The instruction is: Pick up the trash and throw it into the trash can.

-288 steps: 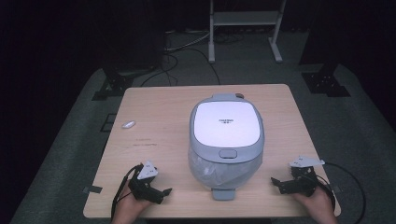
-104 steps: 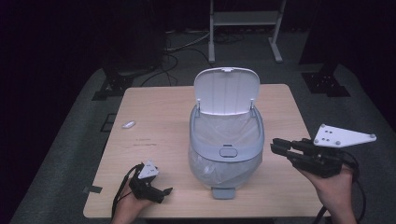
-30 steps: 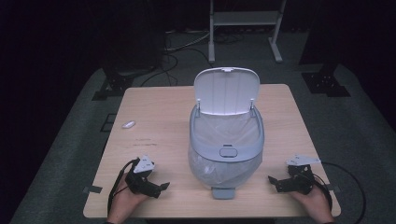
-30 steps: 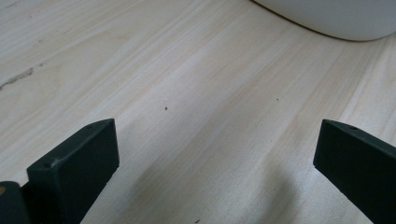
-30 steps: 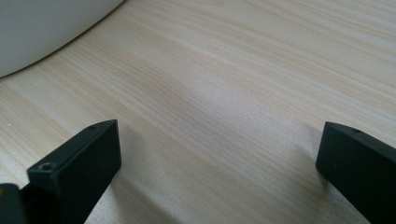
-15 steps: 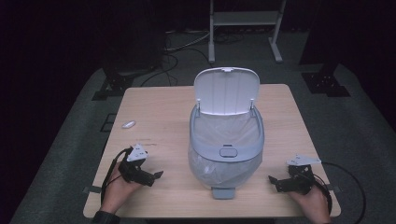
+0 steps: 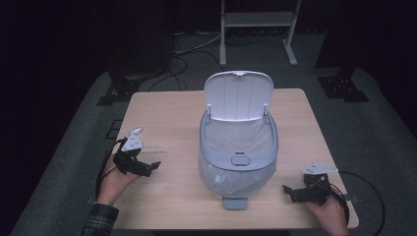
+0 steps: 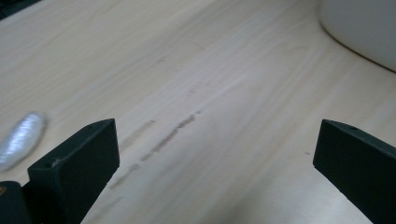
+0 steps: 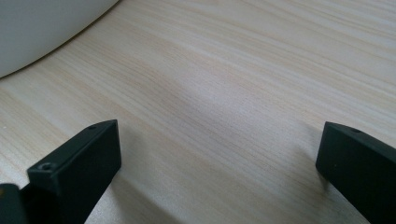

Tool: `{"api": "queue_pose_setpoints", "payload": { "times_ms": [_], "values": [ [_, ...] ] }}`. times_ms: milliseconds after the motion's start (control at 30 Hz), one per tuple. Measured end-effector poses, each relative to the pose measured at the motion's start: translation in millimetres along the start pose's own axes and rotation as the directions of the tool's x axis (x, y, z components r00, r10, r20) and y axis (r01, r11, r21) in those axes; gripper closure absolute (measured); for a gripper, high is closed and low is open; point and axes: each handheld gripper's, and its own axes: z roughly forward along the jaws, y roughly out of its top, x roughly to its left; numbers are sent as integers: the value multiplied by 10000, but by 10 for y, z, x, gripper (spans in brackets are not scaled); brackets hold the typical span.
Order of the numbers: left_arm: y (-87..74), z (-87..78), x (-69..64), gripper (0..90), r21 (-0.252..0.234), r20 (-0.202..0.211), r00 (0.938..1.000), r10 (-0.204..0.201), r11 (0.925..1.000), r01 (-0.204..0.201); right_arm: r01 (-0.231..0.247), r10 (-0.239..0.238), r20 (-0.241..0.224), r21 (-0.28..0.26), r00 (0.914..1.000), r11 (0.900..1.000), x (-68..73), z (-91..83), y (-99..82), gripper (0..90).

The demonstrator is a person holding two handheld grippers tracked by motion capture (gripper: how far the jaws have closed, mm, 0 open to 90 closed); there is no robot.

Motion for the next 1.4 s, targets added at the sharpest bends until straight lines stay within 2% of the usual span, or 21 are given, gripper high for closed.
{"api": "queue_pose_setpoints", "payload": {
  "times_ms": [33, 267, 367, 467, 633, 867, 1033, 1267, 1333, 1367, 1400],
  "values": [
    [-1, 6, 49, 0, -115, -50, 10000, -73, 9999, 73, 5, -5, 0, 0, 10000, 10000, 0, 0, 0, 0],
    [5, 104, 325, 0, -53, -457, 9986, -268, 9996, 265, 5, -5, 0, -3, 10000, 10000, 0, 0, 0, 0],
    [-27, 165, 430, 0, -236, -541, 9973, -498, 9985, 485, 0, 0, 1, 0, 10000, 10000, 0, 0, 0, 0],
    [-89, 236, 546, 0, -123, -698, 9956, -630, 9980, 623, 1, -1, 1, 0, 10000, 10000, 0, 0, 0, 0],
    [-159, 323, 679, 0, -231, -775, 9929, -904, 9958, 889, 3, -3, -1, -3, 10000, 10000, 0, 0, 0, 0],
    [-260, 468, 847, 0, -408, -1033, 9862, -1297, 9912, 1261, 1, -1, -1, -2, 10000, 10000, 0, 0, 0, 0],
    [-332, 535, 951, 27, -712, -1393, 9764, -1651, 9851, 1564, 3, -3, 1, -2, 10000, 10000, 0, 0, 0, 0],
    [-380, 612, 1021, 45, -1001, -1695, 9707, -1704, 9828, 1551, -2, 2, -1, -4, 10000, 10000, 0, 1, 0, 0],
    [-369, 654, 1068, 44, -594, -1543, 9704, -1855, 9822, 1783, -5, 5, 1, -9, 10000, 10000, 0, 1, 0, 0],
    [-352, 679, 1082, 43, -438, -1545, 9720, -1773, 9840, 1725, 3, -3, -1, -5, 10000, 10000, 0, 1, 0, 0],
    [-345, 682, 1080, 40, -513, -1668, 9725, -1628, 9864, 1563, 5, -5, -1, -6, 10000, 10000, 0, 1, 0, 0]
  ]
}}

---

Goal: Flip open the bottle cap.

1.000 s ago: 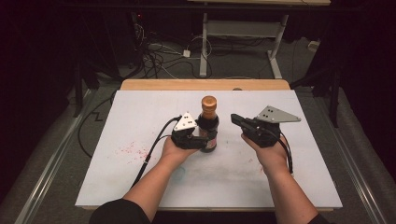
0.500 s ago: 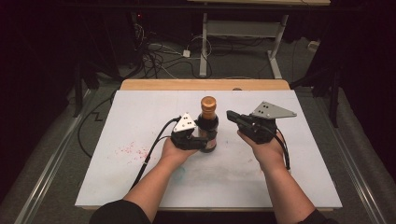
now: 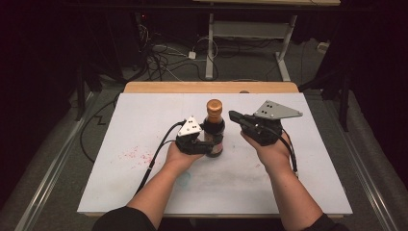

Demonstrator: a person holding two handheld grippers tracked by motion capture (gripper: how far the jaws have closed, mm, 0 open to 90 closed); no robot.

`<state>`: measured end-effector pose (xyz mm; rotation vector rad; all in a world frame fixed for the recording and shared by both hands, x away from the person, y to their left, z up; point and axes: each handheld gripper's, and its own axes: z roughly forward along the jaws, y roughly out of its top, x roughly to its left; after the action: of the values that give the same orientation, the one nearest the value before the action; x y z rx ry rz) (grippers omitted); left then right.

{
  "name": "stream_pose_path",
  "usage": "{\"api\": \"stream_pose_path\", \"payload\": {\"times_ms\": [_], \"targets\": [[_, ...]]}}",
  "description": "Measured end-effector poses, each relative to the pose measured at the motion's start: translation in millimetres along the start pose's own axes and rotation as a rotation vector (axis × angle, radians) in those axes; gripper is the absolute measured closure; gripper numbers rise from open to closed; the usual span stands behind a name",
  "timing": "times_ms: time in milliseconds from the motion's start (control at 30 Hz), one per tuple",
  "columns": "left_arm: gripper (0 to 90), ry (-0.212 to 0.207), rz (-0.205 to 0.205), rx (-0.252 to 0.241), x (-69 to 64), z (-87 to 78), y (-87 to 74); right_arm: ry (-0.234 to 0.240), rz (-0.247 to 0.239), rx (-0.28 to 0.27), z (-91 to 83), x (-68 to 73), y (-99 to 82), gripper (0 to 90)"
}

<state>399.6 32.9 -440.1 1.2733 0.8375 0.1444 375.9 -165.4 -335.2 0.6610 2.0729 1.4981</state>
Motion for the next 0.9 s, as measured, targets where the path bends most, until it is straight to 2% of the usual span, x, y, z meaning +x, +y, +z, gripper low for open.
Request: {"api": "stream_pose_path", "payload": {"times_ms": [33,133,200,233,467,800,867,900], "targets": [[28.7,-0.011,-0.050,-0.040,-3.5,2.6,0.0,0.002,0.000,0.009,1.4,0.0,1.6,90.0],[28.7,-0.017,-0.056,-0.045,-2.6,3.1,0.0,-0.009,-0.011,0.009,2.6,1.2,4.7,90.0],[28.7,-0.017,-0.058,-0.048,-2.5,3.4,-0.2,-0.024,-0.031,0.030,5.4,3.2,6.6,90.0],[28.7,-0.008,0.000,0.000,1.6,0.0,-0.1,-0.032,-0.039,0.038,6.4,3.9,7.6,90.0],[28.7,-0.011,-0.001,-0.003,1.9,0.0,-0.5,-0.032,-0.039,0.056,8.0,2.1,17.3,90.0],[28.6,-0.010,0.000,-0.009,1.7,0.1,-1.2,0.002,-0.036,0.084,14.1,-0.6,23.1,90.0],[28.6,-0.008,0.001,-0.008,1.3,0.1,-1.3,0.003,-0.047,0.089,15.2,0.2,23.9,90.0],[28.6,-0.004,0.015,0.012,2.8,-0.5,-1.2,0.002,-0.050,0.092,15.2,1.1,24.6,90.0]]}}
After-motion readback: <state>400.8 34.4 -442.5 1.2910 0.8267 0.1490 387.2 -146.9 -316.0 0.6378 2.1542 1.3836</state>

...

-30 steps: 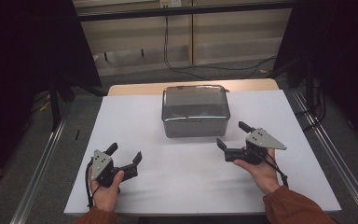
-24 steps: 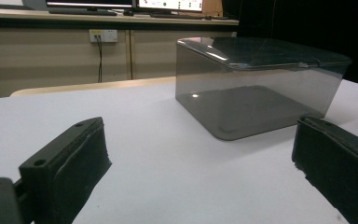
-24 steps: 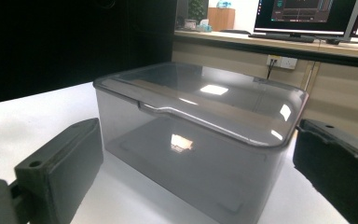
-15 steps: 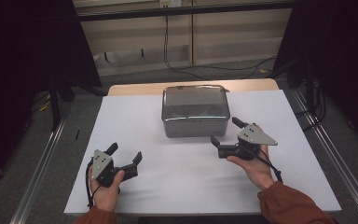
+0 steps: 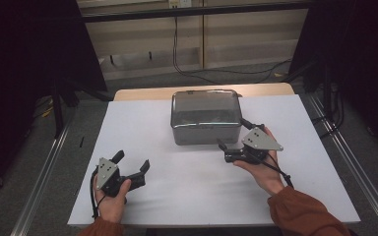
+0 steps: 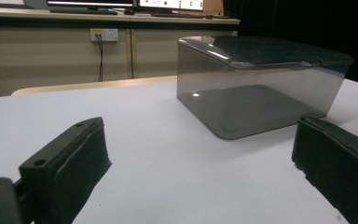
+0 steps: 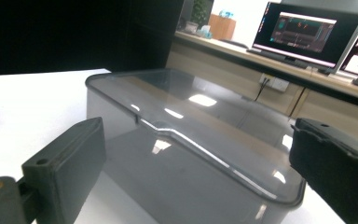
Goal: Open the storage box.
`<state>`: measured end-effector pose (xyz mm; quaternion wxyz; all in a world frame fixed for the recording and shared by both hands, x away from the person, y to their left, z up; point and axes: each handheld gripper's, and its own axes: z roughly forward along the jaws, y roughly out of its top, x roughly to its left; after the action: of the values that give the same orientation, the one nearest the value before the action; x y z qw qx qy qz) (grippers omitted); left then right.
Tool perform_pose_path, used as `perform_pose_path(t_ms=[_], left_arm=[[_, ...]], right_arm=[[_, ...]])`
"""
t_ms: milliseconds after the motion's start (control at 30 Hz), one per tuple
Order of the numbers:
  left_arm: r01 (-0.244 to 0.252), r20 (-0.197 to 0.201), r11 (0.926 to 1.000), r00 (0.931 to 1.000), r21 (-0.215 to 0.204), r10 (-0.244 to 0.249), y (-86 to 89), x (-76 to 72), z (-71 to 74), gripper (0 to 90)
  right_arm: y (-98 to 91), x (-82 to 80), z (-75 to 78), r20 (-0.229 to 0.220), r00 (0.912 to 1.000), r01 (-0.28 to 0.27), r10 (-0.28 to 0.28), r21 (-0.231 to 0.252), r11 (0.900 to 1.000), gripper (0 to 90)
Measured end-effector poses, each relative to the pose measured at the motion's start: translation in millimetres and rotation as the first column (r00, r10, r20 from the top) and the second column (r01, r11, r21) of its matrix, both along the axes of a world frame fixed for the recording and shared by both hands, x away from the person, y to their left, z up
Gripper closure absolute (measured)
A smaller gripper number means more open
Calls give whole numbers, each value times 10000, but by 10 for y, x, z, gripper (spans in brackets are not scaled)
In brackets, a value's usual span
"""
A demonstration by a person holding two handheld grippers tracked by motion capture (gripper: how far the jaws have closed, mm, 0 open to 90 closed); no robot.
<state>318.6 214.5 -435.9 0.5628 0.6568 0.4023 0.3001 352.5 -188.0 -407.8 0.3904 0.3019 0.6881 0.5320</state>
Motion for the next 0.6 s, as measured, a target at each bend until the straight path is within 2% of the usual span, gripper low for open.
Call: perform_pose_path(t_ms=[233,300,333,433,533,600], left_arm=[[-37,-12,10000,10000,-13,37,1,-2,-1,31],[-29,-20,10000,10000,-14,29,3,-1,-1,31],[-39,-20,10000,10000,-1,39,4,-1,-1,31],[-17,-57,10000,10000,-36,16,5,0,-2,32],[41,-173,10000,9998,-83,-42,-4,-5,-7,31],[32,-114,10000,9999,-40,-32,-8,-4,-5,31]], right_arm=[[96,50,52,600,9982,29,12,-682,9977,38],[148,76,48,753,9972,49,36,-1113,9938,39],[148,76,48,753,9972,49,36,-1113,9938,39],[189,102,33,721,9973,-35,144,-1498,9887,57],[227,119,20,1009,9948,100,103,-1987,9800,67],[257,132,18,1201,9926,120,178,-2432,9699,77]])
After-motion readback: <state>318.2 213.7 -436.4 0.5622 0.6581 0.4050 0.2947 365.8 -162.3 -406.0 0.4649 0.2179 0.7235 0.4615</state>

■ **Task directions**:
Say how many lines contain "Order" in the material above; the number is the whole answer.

■ **Answer to this exercise**:
2